Ninth Circuit Appeal

Supreme Court Review

Governor Schwarzenegger again appealed to the Supreme Court, looking to overturn the Ninth Circuit's ruling, filing a writ of certiorari to the Court in May 2009. The Supreme Court agreed to hear the case.


The case was decided on June 27, 2011. The Supreme Court ruled 7-2 that California statute was unconstitutional and that video games are allowed the same protection under the first amendment as books, plays, and movies.

The ruling also asserted that the law was unconstitutional because

  • It would be creating "a new category of unprotected speech", which would unjustly “weigh the value of a particular category against its social costs and then punishing it if it fails the test.” This assertion is based on United States v. Stevens, 559 U. S.
  • Unlike the New York law upheld in Ginsberg v. New York, 390 U. S. 629, California’s Act does not adjust the boundaries of an existing category of unprotected speech to ensure that a definition designed for adults is not uncritically applied to children. Instead, the State wishes to create a wholly new category of content-based regulation that is permissible only for speech directed at children.
  • Psychological studies purporting to show a connection between exposure to violent video games and harmful effects on children do not prove that such exposure causes minors to act aggressively
  • Any demonstrated effects are both small and indistinguishable from effects produced by other media. Since California has declined to restrict those other media, e.g., Saturday morning cartoons.
  • California also cannot show that the Act’s restrictions meet the alleged substantial need of parents who wish to restrict their children’s access to violent videos. The video-game industry’s voluntary rating system already accomplishes that to a large extent.

Using both the United States v. Stevens and Ginsburg vs. New York decisions the court in it's decision created separate standards for regulating the sale of violent content to minors from sexual content.

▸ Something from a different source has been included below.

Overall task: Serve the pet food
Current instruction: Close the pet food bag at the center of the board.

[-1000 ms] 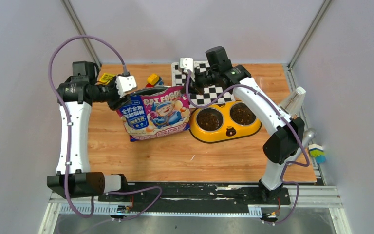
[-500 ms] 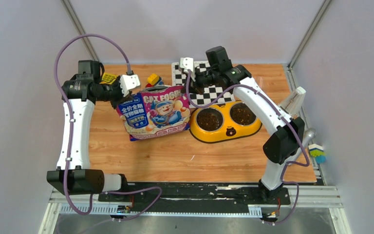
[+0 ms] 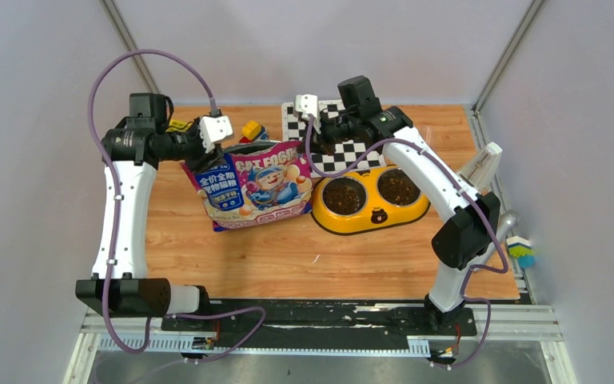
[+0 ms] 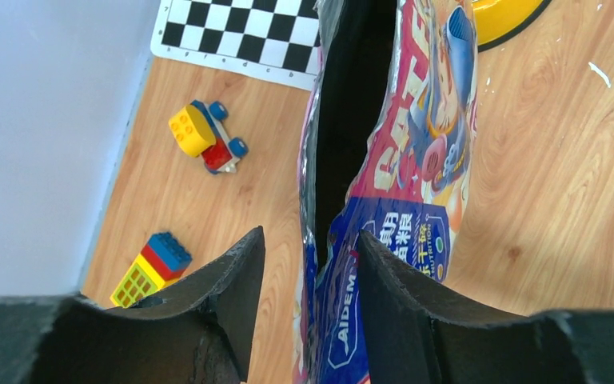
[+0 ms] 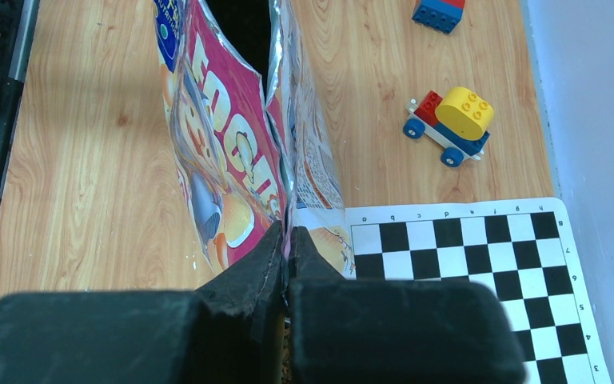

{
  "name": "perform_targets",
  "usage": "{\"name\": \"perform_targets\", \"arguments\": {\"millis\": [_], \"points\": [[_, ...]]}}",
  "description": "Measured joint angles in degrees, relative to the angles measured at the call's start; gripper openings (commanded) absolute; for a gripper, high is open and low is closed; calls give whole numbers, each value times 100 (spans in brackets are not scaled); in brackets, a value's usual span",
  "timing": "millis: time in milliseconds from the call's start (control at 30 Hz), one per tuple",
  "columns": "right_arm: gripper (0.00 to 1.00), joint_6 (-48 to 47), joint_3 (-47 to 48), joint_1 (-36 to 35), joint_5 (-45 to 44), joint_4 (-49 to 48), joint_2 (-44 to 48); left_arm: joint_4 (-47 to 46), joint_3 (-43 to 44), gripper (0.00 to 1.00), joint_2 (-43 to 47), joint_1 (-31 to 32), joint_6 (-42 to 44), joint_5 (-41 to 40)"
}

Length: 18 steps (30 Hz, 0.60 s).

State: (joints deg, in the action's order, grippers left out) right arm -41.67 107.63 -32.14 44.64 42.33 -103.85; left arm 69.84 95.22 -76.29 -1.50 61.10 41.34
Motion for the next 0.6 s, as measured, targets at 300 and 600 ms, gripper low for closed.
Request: {"name": "perform_targets", "arguments": {"millis": [300, 600], "points": [[0, 0, 2, 0, -2, 0, 0, -48, 0, 15, -227, 420, -94, -101], [0, -9, 2, 0, -24, -13, 0, -118, -17, 0, -240, 481, -275, -247]]}}
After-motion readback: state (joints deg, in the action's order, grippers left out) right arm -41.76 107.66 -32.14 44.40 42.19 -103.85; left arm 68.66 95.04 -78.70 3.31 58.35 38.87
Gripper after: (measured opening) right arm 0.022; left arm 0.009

Justice Scalia delivered the opinion of the Court, arguing

"As a general matter, . . . government has no power to restrict expression because of its message, its ideas, its subject matter, or its content.There are of course exceptions. From 1791 to the present . . . the First Amendment has ‘permitted restrictions upon the content of speech in a few limited areas,’ and has never ‘included a freedom to disregard these traditional limitations… These limited areas—such as obscenity, incitement, and fighting words represent well-defined and narrowly limited classes of speech, the prevention and punishment of which have never been thought to raise any Constitutional problem,”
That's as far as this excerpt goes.